Little did I know then that lyricist Tim Rice would become someone I’ve gotten to know in the years since, or little could any of us know how Benny Andersson and Bjorn Ulvaeus, whose first musical this was, would go on to find their back catalogue of Abba songs become the basis of one of the most successful of all musicals Mamma Mia! – coincidentally, Mathew’s choice of show to mark 2008, the year he saw the film version, though he admits he’s never seen the stage one (I’ll have to put that right!). And of course the one begat the other: it was working for Tim Rice on Chess that led Judy Craymer directly to meeting Benny and Bjorn and to creating Mamma Mia!

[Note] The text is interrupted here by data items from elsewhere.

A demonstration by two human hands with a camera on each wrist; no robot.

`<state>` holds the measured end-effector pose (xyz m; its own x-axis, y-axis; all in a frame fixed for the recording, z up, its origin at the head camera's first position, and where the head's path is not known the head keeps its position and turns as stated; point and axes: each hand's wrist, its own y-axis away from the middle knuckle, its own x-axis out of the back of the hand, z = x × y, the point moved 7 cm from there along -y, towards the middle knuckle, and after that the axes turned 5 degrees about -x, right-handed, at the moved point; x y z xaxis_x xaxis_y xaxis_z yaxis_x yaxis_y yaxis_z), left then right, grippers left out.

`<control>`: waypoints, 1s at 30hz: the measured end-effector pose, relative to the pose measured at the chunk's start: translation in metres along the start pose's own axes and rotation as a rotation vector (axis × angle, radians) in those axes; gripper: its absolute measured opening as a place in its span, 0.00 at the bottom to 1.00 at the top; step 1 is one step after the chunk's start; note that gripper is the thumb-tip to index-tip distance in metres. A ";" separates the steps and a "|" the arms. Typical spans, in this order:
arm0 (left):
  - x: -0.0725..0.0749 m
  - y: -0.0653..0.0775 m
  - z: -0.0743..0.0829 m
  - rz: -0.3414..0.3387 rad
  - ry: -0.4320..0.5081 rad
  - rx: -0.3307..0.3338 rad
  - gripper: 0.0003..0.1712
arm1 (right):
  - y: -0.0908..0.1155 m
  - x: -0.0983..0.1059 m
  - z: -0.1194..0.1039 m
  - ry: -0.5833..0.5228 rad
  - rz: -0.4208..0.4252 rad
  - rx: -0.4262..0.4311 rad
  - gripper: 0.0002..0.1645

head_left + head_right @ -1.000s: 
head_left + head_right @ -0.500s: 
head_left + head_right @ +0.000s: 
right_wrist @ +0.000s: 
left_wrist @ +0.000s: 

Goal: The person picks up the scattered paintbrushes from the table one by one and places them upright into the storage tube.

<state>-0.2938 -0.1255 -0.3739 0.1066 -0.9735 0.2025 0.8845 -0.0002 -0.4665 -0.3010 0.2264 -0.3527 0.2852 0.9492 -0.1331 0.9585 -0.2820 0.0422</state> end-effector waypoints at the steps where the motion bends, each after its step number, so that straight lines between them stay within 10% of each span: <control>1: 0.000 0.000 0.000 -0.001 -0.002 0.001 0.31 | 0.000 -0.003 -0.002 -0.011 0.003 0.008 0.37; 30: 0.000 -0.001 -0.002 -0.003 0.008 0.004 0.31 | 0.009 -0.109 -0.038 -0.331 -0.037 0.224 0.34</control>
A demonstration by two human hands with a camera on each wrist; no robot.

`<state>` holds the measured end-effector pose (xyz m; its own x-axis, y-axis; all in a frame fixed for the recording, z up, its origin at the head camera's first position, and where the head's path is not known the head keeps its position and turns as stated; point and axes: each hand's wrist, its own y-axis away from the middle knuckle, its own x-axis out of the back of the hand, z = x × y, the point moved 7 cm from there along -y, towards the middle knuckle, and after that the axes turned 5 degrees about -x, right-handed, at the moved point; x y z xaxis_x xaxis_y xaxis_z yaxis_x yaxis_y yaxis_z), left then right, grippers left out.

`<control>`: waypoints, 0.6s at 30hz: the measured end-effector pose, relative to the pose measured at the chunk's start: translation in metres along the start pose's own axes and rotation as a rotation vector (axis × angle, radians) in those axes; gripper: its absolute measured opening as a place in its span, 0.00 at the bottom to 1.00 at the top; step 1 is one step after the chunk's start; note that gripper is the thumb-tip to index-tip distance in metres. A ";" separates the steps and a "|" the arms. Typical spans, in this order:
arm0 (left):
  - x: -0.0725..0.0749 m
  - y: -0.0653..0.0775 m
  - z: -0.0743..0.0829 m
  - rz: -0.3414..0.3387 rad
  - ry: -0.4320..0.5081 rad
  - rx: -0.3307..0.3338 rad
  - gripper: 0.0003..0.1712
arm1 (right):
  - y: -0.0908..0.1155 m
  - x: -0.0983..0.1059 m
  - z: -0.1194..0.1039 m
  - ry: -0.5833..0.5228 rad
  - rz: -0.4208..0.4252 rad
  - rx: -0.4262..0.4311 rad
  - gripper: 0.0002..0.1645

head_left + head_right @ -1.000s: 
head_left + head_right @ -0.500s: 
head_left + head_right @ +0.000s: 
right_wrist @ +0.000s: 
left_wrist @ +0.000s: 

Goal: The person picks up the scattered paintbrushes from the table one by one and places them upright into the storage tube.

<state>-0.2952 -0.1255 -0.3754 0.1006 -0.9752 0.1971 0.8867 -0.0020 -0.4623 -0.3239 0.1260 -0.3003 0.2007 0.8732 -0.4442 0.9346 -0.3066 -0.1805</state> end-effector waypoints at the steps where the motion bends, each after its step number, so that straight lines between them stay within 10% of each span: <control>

Reading the cards for Mathew’s year-by-year account of his life by the shows that have meant something to him from each of them provided a brilliant snapshot of how his life has been shaped by the theatre, and reflected in it. Some of the shows are ascribed to the years his own life was connected to them – The Hired Man, for instance, comes up in 1989, because that was the year he appeared in a production himself at Cheltenham Everyman Theatre; for other shows, it is when they first premiered or he first saw them.
It got me to thinking of my own 50 years (and counting) on this planet, which I marked last September. I’m afraid I have to be a bit more puritanical about choosing the shows to mark each year – I can only allow myself to choose the year each premiered, not revived or when I first saw them. Today I choose the shows for the first 15 years of my life – I’ll continue with the next fifteen tomorrow, then continue on Thursday before concluding on Friday. What shows would you choose for your own year-by-year account of your life? Post them below!
- Part One, 1962–1976
- Part Two, 1977–1992
- Part Three, 1993–2002
- Part Four, 2003–2012
1962
A Funny Thing Happened on the Way to the Forum opened on Broadway on May 8, the first show for which Sondheim wrote both music and lyrics to be a success, and I was born four months later on September 12, a world away in Johannesburg, South Africa. Sondheim had, of course, already at that point become a major Broadway force as the lyricist only of West Side Story and Gypsy, but confidence in him as a composer was established by Forum that would see him becoming the pre-eminent composer/lyricist of his day – a day that continues unbroken to this one. It would a while before I would discover the joys of Sondheim for myself, of course: soon after moving to London in 1979, I got the London cast album of Side by Side by Sondheim out of the local library – and was blown away by this collection of great songs from his shows written up to 1976.
1963
She Loves Me opened on Broadway on April 23 – one of the most perfect of all musicals. I fell in love with its score first after I fell in love with Barbara Cook, the greatest Broadway singer of my lifetime (who turned 85 last October, and is still singing), and collected all her back catalogue. But beyond the score, I fell in love with the show, too, when I first saw Broadway’s Roundabout Theatre Company revive it in 1993 at their now long defunct Broadway home the Criterion Center Stage Right, before moving it to the Brooks Atkinson.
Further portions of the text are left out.